WORK TASK:
The listing below should be copied in full, word for word.
# # # # # # #
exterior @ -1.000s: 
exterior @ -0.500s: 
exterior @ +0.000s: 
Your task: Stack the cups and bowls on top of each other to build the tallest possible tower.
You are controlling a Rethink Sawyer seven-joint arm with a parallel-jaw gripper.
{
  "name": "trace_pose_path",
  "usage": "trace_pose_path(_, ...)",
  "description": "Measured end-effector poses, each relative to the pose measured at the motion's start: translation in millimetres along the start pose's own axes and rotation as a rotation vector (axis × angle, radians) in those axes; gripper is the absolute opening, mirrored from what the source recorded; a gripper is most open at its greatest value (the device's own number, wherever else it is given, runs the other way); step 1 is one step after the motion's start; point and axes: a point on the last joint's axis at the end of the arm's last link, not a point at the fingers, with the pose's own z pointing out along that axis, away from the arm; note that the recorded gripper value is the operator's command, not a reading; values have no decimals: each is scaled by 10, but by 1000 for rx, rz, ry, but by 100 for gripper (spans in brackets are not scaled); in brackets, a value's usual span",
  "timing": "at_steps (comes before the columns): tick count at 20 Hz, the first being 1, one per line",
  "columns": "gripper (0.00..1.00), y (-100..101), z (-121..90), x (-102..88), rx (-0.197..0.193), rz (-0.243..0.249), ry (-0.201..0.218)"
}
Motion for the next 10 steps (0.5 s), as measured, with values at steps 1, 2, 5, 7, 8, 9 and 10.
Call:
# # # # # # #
TASK SOLUTION:
exterior @ -1.000s: 
exterior @ -0.500s: 
exterior @ +0.000s: 
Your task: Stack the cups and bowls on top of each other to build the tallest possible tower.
You are controlling a Rethink Sawyer seven-joint arm with a parallel-jaw gripper.
{
  "name": "trace_pose_path",
  "usage": "trace_pose_path(_, ...)",
  "description": "Measured end-effector poses, each relative to the pose measured at the motion's start: translation in millimetres along the start pose's own axes and rotation as a rotation vector (axis × angle, radians) in those axes; gripper is the absolute opening, mirrored from what the source recorded; a gripper is most open at its greatest value (the device's own number, wherever else it is given, runs the other way); step 1 is one step after the motion's start; point and axes: a point on the last joint's axis at the end of the arm's last link, not a point at the fingers, with the pose's own z pointing out along that axis, away from the arm; note that the recorded gripper value is the operator's command, not a reading; values have no decimals: each is scaled by 10, but by 1000 for rx, rz, ry, but by 100 for gripper (spans in brackets are not scaled); in brackets, a value's usual span",
  "timing": "at_steps (comes before the columns): tick count at 20 Hz, the first being 1, one per line",
  "columns": "gripper (0.00..1.00), y (-100..101), z (-121..90), x (-102..88), rx (-0.197..0.193), rz (-0.243..0.249), ry (-0.201..0.218)"
}
Motion for the next 10 steps (0.5 s), as measured, with values at steps 1, 2, 5, 7, 8, 9 and 10.
Call:

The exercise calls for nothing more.